**** DATA LISTING ****
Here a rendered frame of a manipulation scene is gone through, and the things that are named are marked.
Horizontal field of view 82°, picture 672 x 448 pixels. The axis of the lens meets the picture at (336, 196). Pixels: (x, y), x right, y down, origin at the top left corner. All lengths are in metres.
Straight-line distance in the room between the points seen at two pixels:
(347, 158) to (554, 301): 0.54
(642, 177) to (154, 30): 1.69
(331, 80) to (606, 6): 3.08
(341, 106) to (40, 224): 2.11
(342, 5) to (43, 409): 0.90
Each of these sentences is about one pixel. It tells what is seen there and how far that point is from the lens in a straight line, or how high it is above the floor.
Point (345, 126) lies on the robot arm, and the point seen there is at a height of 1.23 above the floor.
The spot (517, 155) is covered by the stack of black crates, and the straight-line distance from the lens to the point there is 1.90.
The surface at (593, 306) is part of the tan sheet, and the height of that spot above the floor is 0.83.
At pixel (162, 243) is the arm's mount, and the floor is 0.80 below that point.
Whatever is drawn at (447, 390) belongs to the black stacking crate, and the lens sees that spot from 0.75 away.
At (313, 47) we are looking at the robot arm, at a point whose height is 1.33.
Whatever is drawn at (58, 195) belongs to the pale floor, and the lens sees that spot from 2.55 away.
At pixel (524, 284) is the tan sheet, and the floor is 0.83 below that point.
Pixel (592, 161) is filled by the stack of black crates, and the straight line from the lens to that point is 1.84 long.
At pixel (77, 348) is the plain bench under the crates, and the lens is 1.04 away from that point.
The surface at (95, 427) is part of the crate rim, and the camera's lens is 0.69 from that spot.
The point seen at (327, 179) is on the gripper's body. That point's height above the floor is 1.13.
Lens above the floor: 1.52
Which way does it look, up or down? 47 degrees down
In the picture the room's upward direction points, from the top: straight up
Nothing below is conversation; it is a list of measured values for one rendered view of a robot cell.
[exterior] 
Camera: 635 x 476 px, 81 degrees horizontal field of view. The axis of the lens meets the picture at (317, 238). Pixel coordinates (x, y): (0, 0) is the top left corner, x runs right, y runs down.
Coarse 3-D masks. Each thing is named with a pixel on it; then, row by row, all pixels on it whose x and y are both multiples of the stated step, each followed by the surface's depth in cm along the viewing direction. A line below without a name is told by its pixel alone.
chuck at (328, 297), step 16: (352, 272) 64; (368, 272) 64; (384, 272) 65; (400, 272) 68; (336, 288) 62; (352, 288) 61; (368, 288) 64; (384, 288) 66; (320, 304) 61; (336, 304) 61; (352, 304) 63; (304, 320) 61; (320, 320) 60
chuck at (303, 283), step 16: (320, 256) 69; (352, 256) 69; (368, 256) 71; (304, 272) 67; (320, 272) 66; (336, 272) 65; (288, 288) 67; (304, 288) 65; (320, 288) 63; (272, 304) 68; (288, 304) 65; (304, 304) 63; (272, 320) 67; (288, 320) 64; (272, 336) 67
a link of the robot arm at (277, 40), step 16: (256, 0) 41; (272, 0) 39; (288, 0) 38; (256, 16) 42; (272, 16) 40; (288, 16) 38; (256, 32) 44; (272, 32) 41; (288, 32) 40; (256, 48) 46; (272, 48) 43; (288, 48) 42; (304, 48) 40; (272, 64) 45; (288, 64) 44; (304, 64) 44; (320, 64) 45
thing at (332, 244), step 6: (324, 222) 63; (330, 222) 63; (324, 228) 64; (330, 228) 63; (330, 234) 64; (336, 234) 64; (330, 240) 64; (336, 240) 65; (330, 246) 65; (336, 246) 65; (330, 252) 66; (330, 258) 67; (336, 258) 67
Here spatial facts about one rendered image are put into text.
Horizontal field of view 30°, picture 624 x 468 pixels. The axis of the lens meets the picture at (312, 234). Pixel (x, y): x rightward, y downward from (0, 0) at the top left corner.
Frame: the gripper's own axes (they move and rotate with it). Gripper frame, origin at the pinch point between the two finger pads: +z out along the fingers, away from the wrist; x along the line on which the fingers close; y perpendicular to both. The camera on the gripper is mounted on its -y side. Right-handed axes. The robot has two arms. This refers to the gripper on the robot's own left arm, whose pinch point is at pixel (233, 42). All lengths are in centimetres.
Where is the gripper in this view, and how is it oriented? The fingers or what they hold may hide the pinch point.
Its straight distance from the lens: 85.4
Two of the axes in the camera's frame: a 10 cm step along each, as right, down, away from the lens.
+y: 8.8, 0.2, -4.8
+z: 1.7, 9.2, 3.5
****
ASSIGNMENT
Extract exactly and only the lines above from the line containing "Camera: 635 x" through the line containing "a link of the", both end lines included.

WRITTEN SOLUTION
Camera: 635 x 476 px, 81 degrees horizontal field of view. The axis of the lens meets the picture at (317, 238). Pixel coordinates (x, y): (0, 0) is the top left corner, x runs right, y runs down.
Coarse 3-D masks. Each thing is named with a pixel on it; then, row by row, all pixels on it whose x and y are both multiples of the stated step, each followed by the surface's depth in cm along the viewing direction. A line below without a name is told by its pixel alone.
chuck at (328, 297), step 16: (352, 272) 64; (368, 272) 64; (384, 272) 65; (400, 272) 68; (336, 288) 62; (352, 288) 61; (368, 288) 64; (384, 288) 66; (320, 304) 61; (336, 304) 61; (352, 304) 63; (304, 320) 61; (320, 320) 60
chuck at (303, 283), step 16: (320, 256) 69; (352, 256) 69; (368, 256) 71; (304, 272) 67; (320, 272) 66; (336, 272) 65; (288, 288) 67; (304, 288) 65; (320, 288) 63; (272, 304) 68; (288, 304) 65; (304, 304) 63; (272, 320) 67; (288, 320) 64; (272, 336) 67
a link of the robot arm at (277, 40), step 16: (256, 0) 41; (272, 0) 39; (288, 0) 38; (256, 16) 42; (272, 16) 40; (288, 16) 38; (256, 32) 44; (272, 32) 41; (288, 32) 40; (256, 48) 46; (272, 48) 43; (288, 48) 42; (304, 48) 40; (272, 64) 45; (288, 64) 44; (304, 64) 44; (320, 64) 45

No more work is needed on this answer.